Sympathy, Empathy and a Film Screen

Sometimes it is difficult to know what to say when you come into contact with someone who has recently dealt with a tragedy or personal difficulty. Everyone deals with these situations differently, and offering condolences can, to one person, seem trite and contrived, while another person will be bitterly offended if you don't react as though you knew the lost loved one as dearly as you know a sibling. It can be especially difficult to contextualize these situations when they occur to people you do not know.

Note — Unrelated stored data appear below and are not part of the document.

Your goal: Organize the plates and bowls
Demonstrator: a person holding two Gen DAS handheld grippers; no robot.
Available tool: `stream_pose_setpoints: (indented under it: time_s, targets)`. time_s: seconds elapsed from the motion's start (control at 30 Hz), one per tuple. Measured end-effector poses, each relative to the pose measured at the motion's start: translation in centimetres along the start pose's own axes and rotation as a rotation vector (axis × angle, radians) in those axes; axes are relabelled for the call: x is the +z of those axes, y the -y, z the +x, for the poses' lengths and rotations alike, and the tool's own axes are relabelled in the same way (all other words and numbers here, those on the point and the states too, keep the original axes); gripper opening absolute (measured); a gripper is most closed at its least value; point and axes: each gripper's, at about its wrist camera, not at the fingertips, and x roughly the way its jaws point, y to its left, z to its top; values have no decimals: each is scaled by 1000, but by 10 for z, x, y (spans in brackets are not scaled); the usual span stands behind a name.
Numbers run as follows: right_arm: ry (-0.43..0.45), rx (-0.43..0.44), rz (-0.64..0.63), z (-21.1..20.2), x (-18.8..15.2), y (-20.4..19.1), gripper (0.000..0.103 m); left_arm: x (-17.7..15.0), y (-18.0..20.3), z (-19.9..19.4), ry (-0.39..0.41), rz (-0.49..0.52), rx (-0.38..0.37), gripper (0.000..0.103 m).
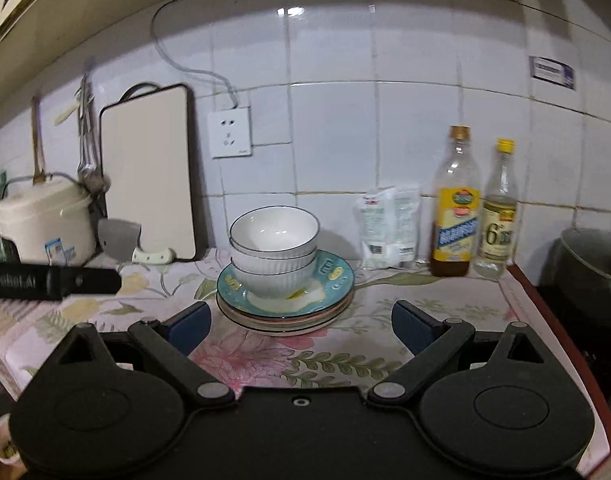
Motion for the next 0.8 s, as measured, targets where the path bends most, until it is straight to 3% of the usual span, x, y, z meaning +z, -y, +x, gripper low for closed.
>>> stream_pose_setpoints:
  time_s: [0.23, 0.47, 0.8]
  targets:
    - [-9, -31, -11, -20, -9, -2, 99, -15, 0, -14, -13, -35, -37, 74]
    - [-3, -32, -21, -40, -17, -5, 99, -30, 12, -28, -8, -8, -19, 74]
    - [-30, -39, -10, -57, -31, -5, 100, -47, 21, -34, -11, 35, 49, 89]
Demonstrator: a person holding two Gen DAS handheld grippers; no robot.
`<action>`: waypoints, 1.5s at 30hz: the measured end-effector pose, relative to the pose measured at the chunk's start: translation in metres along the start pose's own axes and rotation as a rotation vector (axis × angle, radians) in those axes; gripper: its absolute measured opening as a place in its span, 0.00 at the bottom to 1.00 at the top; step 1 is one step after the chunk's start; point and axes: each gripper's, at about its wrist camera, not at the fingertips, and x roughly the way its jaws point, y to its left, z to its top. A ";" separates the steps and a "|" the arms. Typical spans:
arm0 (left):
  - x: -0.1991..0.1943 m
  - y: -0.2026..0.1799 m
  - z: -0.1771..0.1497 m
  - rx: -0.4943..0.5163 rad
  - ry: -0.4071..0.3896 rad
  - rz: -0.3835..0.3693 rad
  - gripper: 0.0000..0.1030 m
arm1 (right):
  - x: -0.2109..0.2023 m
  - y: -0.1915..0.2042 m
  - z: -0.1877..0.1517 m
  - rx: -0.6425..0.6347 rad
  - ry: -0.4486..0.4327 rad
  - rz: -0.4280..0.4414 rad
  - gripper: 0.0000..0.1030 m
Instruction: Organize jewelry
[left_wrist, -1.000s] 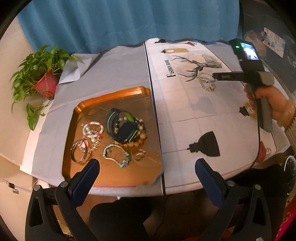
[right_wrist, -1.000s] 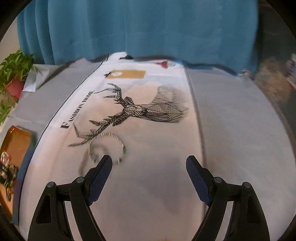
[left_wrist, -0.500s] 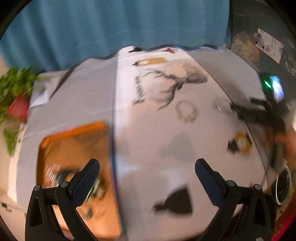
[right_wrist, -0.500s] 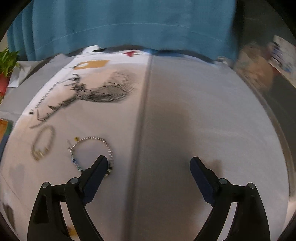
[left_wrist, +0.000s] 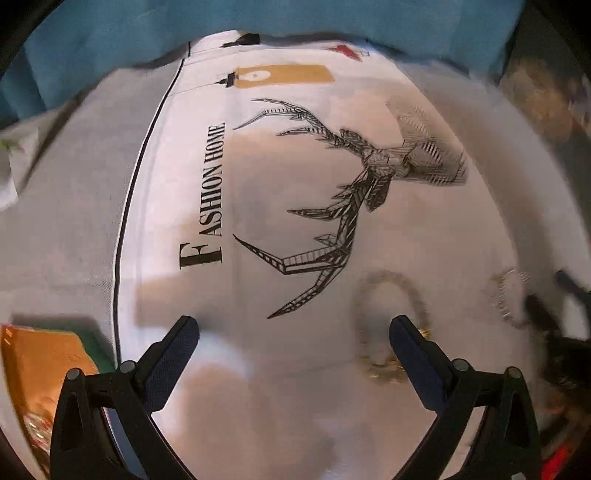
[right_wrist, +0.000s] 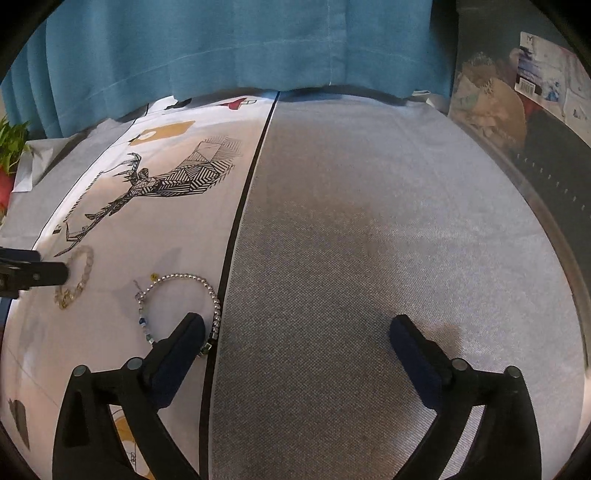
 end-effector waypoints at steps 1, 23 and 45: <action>0.000 0.000 -0.001 0.006 0.003 -0.004 1.00 | 0.000 0.001 0.000 -0.001 0.002 0.000 0.99; -0.052 -0.003 -0.003 0.031 -0.087 -0.159 0.04 | -0.026 0.009 -0.001 0.000 -0.062 0.152 0.03; -0.229 0.039 -0.157 0.016 -0.298 -0.155 0.04 | -0.216 0.090 -0.067 -0.132 -0.201 0.161 0.03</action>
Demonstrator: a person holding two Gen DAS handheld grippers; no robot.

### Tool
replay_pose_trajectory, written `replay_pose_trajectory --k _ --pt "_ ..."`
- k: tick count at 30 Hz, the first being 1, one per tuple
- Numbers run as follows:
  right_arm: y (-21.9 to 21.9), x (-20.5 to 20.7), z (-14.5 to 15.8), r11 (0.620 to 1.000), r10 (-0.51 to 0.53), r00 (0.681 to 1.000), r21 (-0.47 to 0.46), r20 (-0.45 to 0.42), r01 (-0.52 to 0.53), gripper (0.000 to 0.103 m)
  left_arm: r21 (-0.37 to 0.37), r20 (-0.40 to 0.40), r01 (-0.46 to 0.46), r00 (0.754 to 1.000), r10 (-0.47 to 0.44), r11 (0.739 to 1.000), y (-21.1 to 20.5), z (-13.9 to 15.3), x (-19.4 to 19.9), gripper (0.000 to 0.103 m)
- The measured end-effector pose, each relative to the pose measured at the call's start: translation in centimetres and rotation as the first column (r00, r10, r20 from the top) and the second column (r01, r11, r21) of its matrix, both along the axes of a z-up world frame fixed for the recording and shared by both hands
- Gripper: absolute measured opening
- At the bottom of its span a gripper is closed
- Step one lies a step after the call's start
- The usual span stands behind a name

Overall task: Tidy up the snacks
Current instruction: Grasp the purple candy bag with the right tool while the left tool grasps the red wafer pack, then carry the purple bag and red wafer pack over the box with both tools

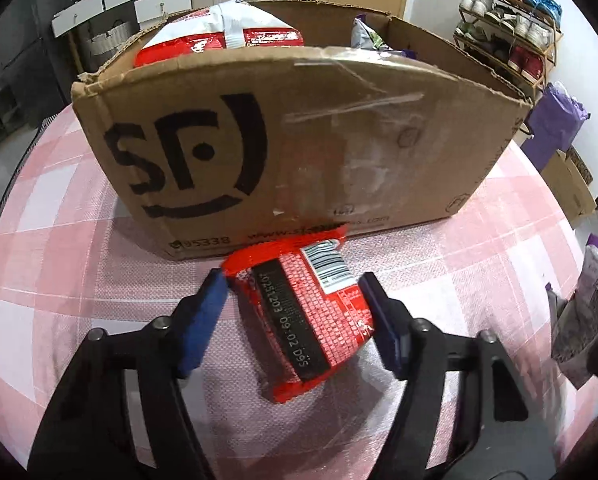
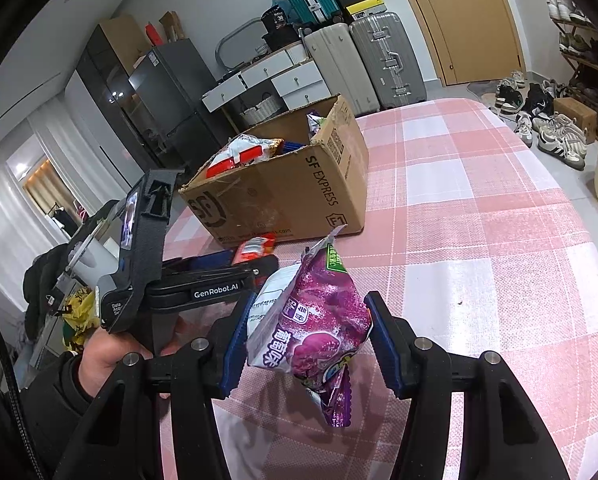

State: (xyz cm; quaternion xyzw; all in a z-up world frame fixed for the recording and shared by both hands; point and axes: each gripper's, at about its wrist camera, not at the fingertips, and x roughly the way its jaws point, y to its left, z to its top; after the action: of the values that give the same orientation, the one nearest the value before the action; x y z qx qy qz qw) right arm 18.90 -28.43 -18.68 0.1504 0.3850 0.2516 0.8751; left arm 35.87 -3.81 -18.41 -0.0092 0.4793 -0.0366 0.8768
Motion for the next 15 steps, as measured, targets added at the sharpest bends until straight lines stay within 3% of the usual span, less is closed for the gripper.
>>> replay_pose_trajectory --k 4,6,15 --pt "-0.1 -0.1 0.0 1.000 0.002 1.000 0.006 0.001 -0.002 0.055 -0.074 -0.008 0.041 0.999 -0.042 0.996 0.5 0.5 1.1 0.042" --pt "0.0 -0.2 0.1 1.000 0.006 1.000 0.001 0.005 -0.006 0.055 -0.119 -0.017 0.066 0.998 -0.068 0.991 1.2 0.6 1.4 0.042" --pt "0.2 -0.6 0.8 1.000 0.001 1.000 0.001 0.017 -0.001 0.055 -0.101 0.007 0.117 0.993 -0.117 0.988 0.9 0.9 1.4 0.041"
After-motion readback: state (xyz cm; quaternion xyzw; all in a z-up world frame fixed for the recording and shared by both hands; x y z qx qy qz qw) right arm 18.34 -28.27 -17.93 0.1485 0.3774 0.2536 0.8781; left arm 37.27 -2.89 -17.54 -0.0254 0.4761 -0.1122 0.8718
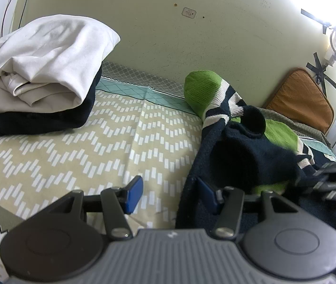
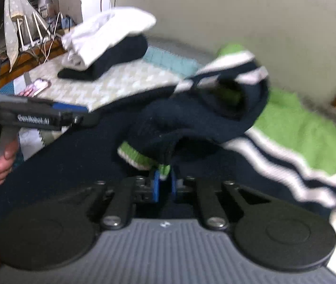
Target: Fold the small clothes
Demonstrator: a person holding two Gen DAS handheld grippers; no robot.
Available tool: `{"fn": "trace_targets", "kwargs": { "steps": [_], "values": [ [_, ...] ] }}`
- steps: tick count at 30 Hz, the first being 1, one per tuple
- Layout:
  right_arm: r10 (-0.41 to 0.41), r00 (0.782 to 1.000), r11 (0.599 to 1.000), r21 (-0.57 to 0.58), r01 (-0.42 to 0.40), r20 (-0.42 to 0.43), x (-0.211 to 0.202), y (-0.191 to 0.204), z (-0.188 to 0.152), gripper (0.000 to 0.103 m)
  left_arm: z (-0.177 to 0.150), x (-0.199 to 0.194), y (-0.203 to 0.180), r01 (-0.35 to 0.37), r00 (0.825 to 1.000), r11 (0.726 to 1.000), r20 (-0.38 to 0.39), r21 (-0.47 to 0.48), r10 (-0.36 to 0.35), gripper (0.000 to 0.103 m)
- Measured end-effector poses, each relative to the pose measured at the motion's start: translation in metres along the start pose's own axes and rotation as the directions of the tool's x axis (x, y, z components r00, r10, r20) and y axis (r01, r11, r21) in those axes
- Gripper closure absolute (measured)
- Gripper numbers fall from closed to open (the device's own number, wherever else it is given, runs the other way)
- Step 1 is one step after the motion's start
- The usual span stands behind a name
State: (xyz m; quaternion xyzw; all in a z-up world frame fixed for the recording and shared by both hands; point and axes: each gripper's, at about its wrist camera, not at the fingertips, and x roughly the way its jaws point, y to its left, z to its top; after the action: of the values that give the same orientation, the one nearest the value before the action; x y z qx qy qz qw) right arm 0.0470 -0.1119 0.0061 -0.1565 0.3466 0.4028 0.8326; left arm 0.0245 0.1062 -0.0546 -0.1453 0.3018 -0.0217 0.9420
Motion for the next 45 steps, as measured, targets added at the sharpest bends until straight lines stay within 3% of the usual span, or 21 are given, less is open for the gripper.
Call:
{"fn": "trace_targets", "kwargs": {
  "steps": [3,5,9,10,12,13,14,17,21,22,24,25,28,31,36,39,41,43,45],
  "values": [
    [-0.143,0.988,0.989,-0.022,0.145,0.057,-0.036,-0.022,0.006,0.095,0.000,0.000,0.000,0.002,1.000,1.000,0.000,-0.002,-0.002,0.052],
    [-0.252,0.964,0.968,0.015,0.251,0.089,-0.064,-0.047,0.005,0.095,0.001,0.000,0.000,0.003,1.000,1.000,-0.003,-0.005,-0.003,0.052],
    [-0.489,0.865,0.871,0.114,0.478,0.115,-0.098,-0.092,-0.006,0.092,0.014,0.001,-0.002,0.027,0.999,0.999,-0.029,-0.022,-0.028,0.051],
    [-0.543,0.832,0.838,0.145,0.527,0.114,-0.101,-0.103,-0.010,0.079,0.020,0.000,-0.004,0.082,0.997,0.996,-0.003,-0.023,-0.082,0.051],
    [-0.609,0.788,0.786,0.199,0.585,0.091,-0.103,-0.121,-0.017,0.059,0.038,-0.003,-0.016,0.077,0.997,0.997,0.031,0.020,-0.077,0.051],
    [-0.623,0.777,0.770,0.246,0.588,0.093,-0.105,-0.128,-0.020,0.059,0.045,-0.002,-0.023,0.062,0.997,0.997,0.046,0.050,-0.064,0.051],
    [-0.609,0.787,0.773,0.292,0.563,0.097,-0.106,-0.134,-0.022,0.059,0.053,0.001,-0.031,0.049,0.997,0.995,0.058,0.084,-0.053,0.050],
    [-0.492,0.859,0.824,0.393,0.407,0.142,-0.102,-0.143,-0.021,0.059,0.068,0.028,-0.053,0.025,0.999,0.984,0.038,0.176,-0.032,0.050],
    [-0.376,0.912,0.885,0.357,0.299,0.168,-0.068,-0.131,0.000,0.059,0.075,0.081,-0.069,-0.004,0.999,0.973,-0.045,0.230,0.015,0.054],
    [-0.326,0.929,0.904,0.345,0.252,0.176,-0.056,-0.129,0.008,0.059,0.075,0.091,-0.069,-0.009,0.998,0.974,-0.056,0.227,0.023,0.061],
    [-0.238,0.953,0.929,0.330,0.167,0.187,-0.033,-0.128,0.031,0.059,0.076,0.107,-0.067,-0.010,0.997,0.978,-0.069,0.208,0.025,0.091],
    [-0.194,0.962,0.937,0.327,0.123,0.194,-0.018,-0.128,0.045,0.059,0.075,0.109,-0.061,-0.032,0.997,0.982,-0.064,0.187,0.045,0.095],
    [-0.098,0.975,0.939,0.342,0.024,0.200,0.027,-0.133,0.088,0.059,0.079,0.094,-0.025,-0.038,0.999,0.999,-0.030,0.019,0.039,0.095],
    [0.022,0.981,0.913,0.396,-0.098,0.193,0.076,-0.137,0.119,0.058,0.071,0.087,0.006,-0.035,0.999,0.989,-0.031,-0.141,0.031,0.095],
    [0.118,0.986,0.889,0.429,-0.158,0.120,0.153,-0.124,0.145,0.055,0.060,0.092,-0.007,-0.064,0.998,0.996,-0.010,-0.057,0.064,0.091],
    [0.147,0.987,0.901,0.403,-0.159,0.060,0.182,-0.113,0.150,0.054,0.063,0.094,0.001,-0.037,0.999,0.996,-0.015,-0.084,0.035,0.091],
    [0.191,0.981,0.911,0.366,-0.189,0.029,0.195,-0.104,0.152,0.093,0.065,0.094,0.003,-0.033,0.999,0.996,-0.018,-0.081,0.032,0.091],
    [0.170,0.985,0.937,0.307,-0.167,0.017,0.205,-0.094,0.159,0.094,0.065,0.093,0.001,-0.048,0.999,0.997,-0.019,-0.065,0.046,0.091],
    [0.138,0.988,0.951,0.270,-0.150,0.065,0.206,-0.084,0.168,0.094,0.066,0.093,-0.001,-0.061,0.998,0.996,-0.016,-0.061,0.060,0.089]
  ]
}}
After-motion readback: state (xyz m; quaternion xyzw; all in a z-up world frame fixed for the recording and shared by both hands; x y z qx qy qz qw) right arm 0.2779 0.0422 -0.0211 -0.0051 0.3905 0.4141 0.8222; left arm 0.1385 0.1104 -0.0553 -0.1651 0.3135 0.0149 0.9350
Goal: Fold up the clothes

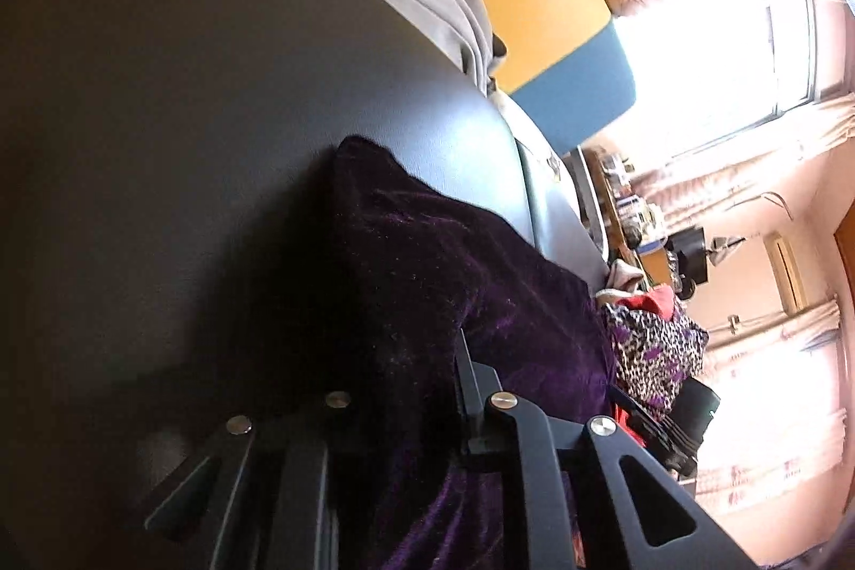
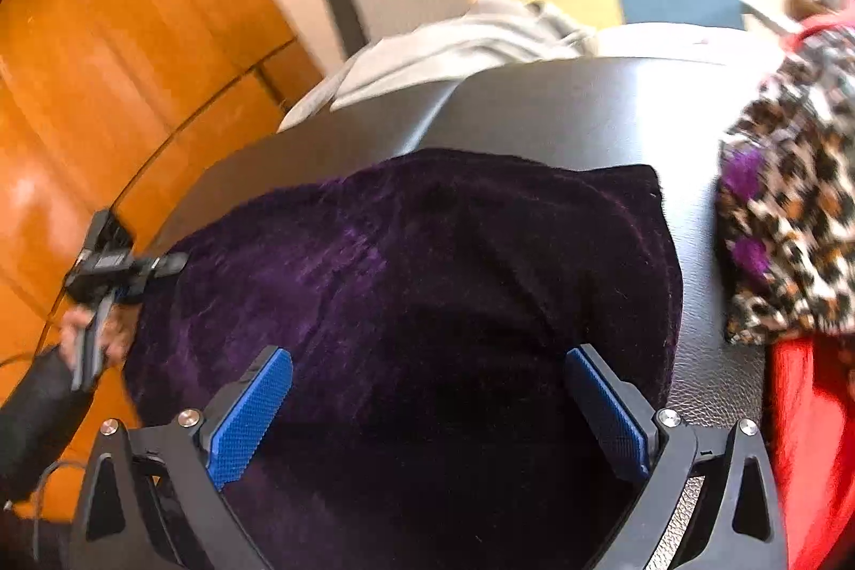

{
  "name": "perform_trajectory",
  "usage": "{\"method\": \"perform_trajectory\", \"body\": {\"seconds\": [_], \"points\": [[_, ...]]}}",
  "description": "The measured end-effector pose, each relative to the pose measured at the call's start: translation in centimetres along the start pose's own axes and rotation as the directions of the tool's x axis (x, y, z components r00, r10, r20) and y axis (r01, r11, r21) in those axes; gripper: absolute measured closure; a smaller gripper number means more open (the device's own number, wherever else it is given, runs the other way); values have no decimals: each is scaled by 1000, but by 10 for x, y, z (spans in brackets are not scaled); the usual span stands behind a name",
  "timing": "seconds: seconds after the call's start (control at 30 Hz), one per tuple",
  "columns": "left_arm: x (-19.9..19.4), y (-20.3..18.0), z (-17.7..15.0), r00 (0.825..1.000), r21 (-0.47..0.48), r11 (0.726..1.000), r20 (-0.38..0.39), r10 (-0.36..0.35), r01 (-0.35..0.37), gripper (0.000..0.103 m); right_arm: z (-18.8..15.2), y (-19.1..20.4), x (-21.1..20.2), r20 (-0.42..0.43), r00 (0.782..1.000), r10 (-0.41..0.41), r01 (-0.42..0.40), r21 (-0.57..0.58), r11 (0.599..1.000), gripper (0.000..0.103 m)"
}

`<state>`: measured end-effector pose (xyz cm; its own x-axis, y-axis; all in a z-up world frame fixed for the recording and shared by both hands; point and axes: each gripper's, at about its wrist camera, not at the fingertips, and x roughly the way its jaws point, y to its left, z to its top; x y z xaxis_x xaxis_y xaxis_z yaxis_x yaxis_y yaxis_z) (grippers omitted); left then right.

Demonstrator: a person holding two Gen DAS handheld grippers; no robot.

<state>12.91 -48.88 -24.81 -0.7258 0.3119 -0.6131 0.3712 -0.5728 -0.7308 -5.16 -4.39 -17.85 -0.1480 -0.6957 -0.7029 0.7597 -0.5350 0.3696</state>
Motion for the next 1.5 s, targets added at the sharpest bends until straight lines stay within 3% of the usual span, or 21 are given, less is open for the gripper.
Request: {"method": "perform_trajectory", "body": {"seconds": [0.1,0.23,0.33,0.43,0.53,0.57,0.67,0.83,1.13,1.23,1.43,1.5], "points": [[-11,-4,13,1000,5,1000,21,21,-21,87,4,8,-9,-44,999,1,-5,-75,997,0],[-18,-18,19,997,58,995,-4,77,-76,87,11,18,-14,-79,996,33,-44,-142,989,0],[-22,-31,22,997,73,994,-17,80,-79,87,19,30,-6,-113,992,52,-75,-216,973,0],[-26,-40,22,998,61,997,-20,55,-54,87,13,36,20,-223,975,-25,-52,-333,941,0],[-30,-55,16,1000,26,999,-15,-23,23,87,0,33,45,-324,937,-133,-20,-429,903,0],[-31,-60,14,999,14,999,-13,-49,50,87,-3,30,48,-330,934,-137,-19,-429,903,0],[-33,-78,8,991,-20,991,-3,-132,131,87,-9,21,45,-291,952,-96,-22,-379,925,0],[-23,-122,-4,979,-47,978,5,-204,204,89,-18,15,40,-234,968,-85,-2,-349,937,0],[49,-213,-19,961,-115,957,-39,-273,267,90,-34,0,27,-136,990,-42,0,-293,956,0],[88,-239,-26,960,-119,959,-82,-268,258,102,-40,2,23,-104,994,-25,-6,-282,960,0],[151,-269,-38,971,-56,986,-171,-166,159,103,-41,3,19,-88,996,-1,-23,-273,962,0],[156,-270,-36,969,-39,986,-183,-167,162,103,-41,3,18,-82,997,3,-25,-272,962,0]]}}
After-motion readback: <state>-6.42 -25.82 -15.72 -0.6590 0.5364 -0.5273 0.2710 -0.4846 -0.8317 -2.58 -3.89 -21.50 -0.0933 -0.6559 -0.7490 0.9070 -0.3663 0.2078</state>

Alison Landsberg wrote an extremely stimulating article titled 'Memory, Empathy and the Politics of Identification' which deals with notions of confronting tragedy in the lives of others and especially with regards to tragedy in film. She discusses Roman Polanski's Holocaust drama The Pianist to illustrate her points that sympathy and empathy are a far cry from one another, and that merely being able to relate to an individual's plight emotionally is not enough to enable a person to contextualize the event in a historical context that can be intellectually examined and learned from.

This is a subject I am extremely passionate about, having written my own article regarding the use of imagery of children in Holocaust discourse to stimulate emotion without engaging intellect. In my article I argue that many individual authors and even some museums use the imagery of childhood innocence (a very recent social invention, but don't even get me started on that) to provoke an emotional connection which leads to the lack of intellectual engagement with historical material and devalues the experiences of individuals living through the Holocaust. I only wish I had known about Landsberg's amazing article before writing my own paper, and I now feel that I definitely need to incorporate some of her brilliant enlightening points as support for my own thesis.

Landsberg comments on the notion that film and other visual media facilitate the creation of 'prosthetic memories' during the formation of which people 'suture' themselves to historical narratives. She writes, 'The person does not simply learn about the past intellectually, but takes on a more personal, deeply felt memory of a past event through which he or she did not live in the traditional sense.'

She draws attention to the differences between sympathy and empathy as such: 'Empathy, unlike sympathy, requires mental, cognitive activity. It entails an intellectual engagement with the plight of the other . . . . Contemplation and distance, two elements central to empathy, are not present in sympathy.'  While sympathy assumes similarity and shared feelings among the subject and the viewer, empathy places emphasis on difference and forces the viewer to examine the experience of the other as entirely separate from his or her own experiences.

In relation to the protagonist of The Pianist Landsberg writes, 'His progressive dehumanization makes [identification] difficult to sustain and ultimately requires us to develop a more intellectual engagement with him and with the circumstances of his existence.' The ability of Polanski to utilize this technique demonstrates his immense skill as a filmmaker and his integrity as a man who refuses to trivialize the experience of individuals who lived through the Holocaust. (This certainly has something to do with the fact that as a young child Polanski lived in the Krakow ghetto during the Nazi occupation of Poland and survived the Holocaust by hiding with Catholic families. His father survived Mauthausen Concentration Camp, but his mother was killed in Auschwitz.) Unlike many films which frame WWII and Holocaust narratives as Americanized hero stories, Polanski takes a different route by focussing on the dehumanizing and solitude undergone by most Jews who survived.

While reading this article, I felt an intense intrigue which I haven't felt while reading an academic article since before Christmas when I was reading a brilliant book about Alfred Hitchcock's aesthetics and the visual representation of his politics by Allan Richard called Hitchcock's Romantic Irony (my boyfriend can attest to how gleeful I was when reading this work, as he was repeatedly interrupted in his own reading by my constantly chirping, 'Oh my god, listen to this! This book is awesome!'), and I strongly urge everyone to get their hands on a copy of this article if you have even the remotist interest in film theory or the Holocaust. It is a very important and extremely relevant piece of writing regarding critical audience engagement with global entertainment media, and I can't stress enough how well Landsberg articulates points I have attempted to put forward in the past.

Landsberg writes, 'There is a layer of mediation between viewers and narrative . . . . We as viewers must make the intellectual bridge.' I promise that analysing a film's political and social messages will not make watching movies less enjoyable. It will merely make you a more informed citizen and, most likely, a better person. What's holding you back?

Alison Landsberg's article was published in International Journal of Politics, Culture and Society in June 2009 (edition 22.2). Go find a copy!